- WORK TO BE COMPLETED -
If a line includes "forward", copy it out of the entries.

PROVIDED MATERIAL: Begin

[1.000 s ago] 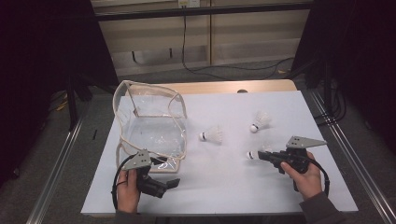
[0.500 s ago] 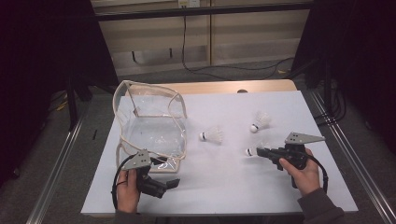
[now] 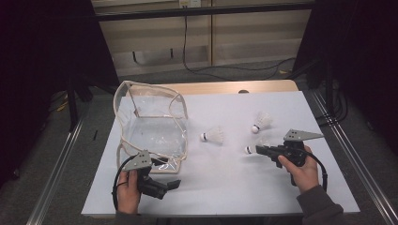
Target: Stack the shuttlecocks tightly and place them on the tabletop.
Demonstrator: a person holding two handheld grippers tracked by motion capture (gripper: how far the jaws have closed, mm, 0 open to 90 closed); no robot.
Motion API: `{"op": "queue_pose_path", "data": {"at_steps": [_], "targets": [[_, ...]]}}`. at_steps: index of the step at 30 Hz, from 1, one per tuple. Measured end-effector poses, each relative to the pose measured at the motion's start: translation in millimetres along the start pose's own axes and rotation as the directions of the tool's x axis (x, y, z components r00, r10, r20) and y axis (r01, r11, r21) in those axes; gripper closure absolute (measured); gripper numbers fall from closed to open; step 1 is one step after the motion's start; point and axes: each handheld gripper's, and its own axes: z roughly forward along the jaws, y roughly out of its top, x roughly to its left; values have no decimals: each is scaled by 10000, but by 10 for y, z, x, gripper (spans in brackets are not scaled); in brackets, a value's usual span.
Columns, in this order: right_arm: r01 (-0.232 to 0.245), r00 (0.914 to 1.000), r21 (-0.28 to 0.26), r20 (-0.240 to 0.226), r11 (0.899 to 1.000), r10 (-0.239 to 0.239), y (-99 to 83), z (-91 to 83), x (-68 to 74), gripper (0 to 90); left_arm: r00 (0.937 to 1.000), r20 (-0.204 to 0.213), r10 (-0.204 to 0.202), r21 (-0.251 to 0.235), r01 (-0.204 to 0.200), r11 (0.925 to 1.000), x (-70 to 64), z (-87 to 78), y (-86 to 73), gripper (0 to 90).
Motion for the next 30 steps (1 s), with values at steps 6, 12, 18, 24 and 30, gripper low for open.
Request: {"op": "queue_pose_path", "data": {"at_steps": [6, 12, 18, 24, 30], "targets": [[-64, 10000, -51, 51, 10000, 64, 22, 7, -25, 899, 10000, 10, -10, -9, 10, 10000, 1, 0, 1, 48], [-72, 9999, -20, 93, 10000, 72, 35, 24, -35, 899, 10000, 4, -7, 0, 7, 10000, -1, 1, 0, 48], [-82, 9999, -63, 82, 9999, 83, 55, 45, -33, 899, 10000, 0, -8, -3, 8, 10000, -1, 1, 0, 48], [-55, 9999, -41, 143, 10000, 56, 66, 67, -50, 899, 10000, 17, -19, 16, 19, 10000, -1, -1, 1, 47], [-37, 9997, -33, 227, 10000, 38, 89, 88, -57, 899, 10000, 21, -14, -4, 14, 10000, -2, 1, 0, 46]]}}
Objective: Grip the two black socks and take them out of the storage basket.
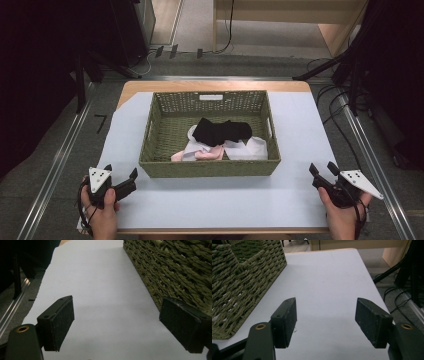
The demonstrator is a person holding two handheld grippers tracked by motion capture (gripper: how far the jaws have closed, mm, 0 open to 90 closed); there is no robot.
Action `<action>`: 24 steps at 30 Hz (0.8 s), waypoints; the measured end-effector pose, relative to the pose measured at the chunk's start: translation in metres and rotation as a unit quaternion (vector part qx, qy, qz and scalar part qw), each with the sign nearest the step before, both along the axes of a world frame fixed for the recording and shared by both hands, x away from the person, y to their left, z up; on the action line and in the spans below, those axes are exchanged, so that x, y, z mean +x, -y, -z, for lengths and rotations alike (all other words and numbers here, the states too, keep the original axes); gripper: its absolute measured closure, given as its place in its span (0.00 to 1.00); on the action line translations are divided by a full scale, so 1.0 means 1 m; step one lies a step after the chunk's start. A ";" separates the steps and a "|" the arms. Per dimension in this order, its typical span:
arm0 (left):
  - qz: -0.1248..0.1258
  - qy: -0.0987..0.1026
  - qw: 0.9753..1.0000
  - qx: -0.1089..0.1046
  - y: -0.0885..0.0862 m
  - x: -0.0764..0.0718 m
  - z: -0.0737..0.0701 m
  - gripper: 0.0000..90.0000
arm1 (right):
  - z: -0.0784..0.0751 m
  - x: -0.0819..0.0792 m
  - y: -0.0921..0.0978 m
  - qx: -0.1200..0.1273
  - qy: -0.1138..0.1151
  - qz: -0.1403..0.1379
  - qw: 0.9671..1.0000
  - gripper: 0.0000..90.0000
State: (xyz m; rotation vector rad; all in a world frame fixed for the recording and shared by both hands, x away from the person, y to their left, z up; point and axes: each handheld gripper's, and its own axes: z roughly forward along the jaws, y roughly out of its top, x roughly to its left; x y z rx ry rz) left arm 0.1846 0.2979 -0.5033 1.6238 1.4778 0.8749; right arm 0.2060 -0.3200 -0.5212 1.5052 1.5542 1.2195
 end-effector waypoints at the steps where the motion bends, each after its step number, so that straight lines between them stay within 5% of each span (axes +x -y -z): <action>1: -0.001 0.002 1.000 0.000 0.000 0.000 0.000 0.15 | 0.000 0.000 0.000 0.000 0.000 0.000 1.000 0.39; 10: 0.012 -0.006 1.000 -0.001 0.001 0.001 0.000 0.15 | -0.045 0.006 -0.025 0.007 0.023 -0.006 1.000 0.42; 16: 0.013 -0.008 1.000 -0.002 0.000 0.002 0.001 0.16 | -0.089 0.023 -0.061 -0.008 0.044 -0.042 0.998 0.41; 24: 0.016 -0.013 1.000 -0.004 0.000 0.003 0.001 0.16 | -0.123 0.047 -0.105 -0.018 0.050 -0.082 0.995 0.42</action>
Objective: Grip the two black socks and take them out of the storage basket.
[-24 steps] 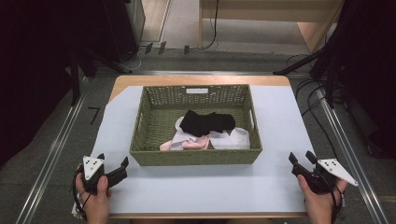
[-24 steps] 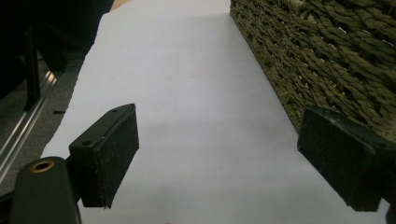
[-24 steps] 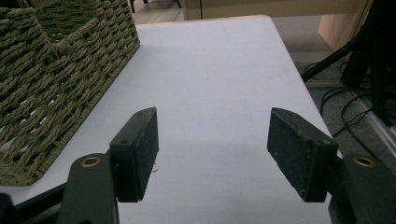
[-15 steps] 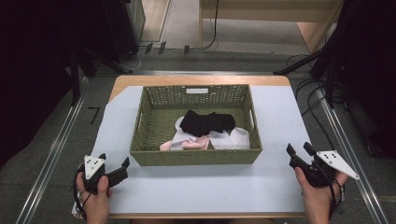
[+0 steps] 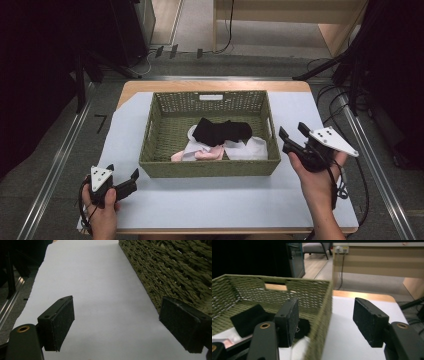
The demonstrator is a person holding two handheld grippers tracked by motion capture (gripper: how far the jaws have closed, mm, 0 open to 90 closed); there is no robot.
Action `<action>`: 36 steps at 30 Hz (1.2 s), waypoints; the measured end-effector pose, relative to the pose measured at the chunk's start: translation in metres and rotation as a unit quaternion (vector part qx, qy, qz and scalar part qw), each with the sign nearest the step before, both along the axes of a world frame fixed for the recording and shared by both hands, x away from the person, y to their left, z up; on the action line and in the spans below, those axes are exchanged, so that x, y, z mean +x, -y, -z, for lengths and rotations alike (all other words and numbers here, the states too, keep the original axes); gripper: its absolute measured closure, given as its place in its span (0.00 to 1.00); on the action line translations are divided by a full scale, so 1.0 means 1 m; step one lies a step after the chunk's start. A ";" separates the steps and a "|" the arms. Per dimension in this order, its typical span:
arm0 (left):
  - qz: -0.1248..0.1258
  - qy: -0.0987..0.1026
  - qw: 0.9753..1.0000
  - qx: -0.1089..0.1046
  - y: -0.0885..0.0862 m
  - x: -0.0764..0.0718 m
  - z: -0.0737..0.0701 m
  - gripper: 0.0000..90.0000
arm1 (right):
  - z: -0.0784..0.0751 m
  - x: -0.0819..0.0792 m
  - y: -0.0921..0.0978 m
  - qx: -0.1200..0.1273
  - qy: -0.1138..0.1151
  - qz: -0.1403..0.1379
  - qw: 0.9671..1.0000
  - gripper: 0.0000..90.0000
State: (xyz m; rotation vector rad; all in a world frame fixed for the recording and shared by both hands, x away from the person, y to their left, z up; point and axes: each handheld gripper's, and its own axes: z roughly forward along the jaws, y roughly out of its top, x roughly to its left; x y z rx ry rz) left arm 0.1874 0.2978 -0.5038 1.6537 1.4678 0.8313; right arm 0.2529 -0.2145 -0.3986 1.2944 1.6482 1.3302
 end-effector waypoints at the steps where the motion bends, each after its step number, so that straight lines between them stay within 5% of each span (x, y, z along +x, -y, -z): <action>1: 0.000 0.000 1.000 0.000 0.000 0.000 0.000 0.16 | -0.002 0.002 -0.005 -0.002 -0.001 -0.004 1.000 0.42; 9: 0.004 -0.001 1.000 -0.007 -0.002 0.000 0.000 0.16 | -0.009 0.025 -0.056 -0.023 -0.012 -0.042 0.999 0.42; 27: 0.009 -0.006 1.000 -0.012 -0.003 0.001 0.000 0.16 | -0.001 0.070 -0.125 -0.049 -0.060 -0.075 0.994 0.49; 30: 0.009 -0.006 1.000 -0.012 -0.003 0.001 0.000 0.16 | 0.008 0.080 -0.138 -0.069 -0.079 -0.077 0.992 0.49; 34: 0.011 -0.006 1.000 -0.011 -0.003 0.002 0.000 0.16 | 0.014 0.087 -0.143 -0.057 -0.098 -0.079 0.990 0.48; 36: 0.011 -0.006 1.000 -0.010 -0.002 0.002 0.000 0.16 | 0.024 0.094 -0.150 -0.069 -0.132 -0.093 0.985 0.47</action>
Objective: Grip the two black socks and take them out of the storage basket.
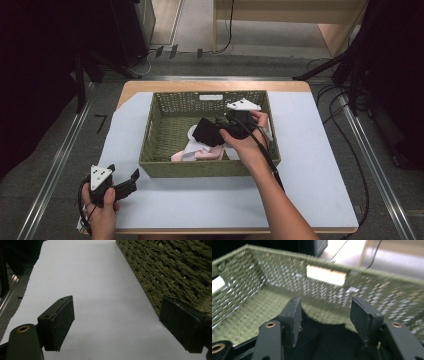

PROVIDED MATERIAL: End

- TASK OUTPUT -
Motion API: `{"op": "queue_pose_path", "data": {"at_steps": [_], "targets": [[_, ...]]}}`. at_steps: index of the step at 30 Hz, from 1, one per tuple. Measured end-effector poses, each relative to the pose measured at the motion's start: translation in millimetres along the start pose's own axes and rotation as the directions of the tool's x axis (x, y, z components r00, r10, r20) and y axis (r01, r11, r21) in those axes; gripper closure absolute (measured); gripper numbers fall from closed to open; step 1 is one step after the motion's start; point and axes: each handheld gripper's, and its own axes: z roughly forward along the jaws, y roughly out of its top, x roughly to its left; values have no decimals: each is scaled by 10000, but by 10 for y, z, x, gripper (spans in brackets are not scaled); in brackets, a value's usual span.
State: (xyz m; rotation vector rad; all in a world frame fixed for the recording and shared by both hands, x away from the person, y to their left, z up; point and axes: each handheld gripper's, and its own axes: z roughly forward along the jaws, y roughly out of its top, x roughly to its left; x y z rx ry rz) left arm 0.1846 0.2979 -0.5033 1.6238 1.4778 0.8749; right arm 0.2060 -0.3200 -0.5212 1.5052 1.5542 1.2195
State: (xyz m; rotation vector rad; all in a world frame fixed for the recording and shared by both hands, x away from the person, y to their left, z up; point and axes: each handheld gripper's, and its own axes: z roughly forward along the jaws, y roughly out of its top, x roughly to its left; x y z rx ry rz) left arm 0.1874 0.2978 -0.5038 1.6537 1.4678 0.8313; right arm 0.2529 -0.2145 -0.3986 1.2944 1.6482 1.3302

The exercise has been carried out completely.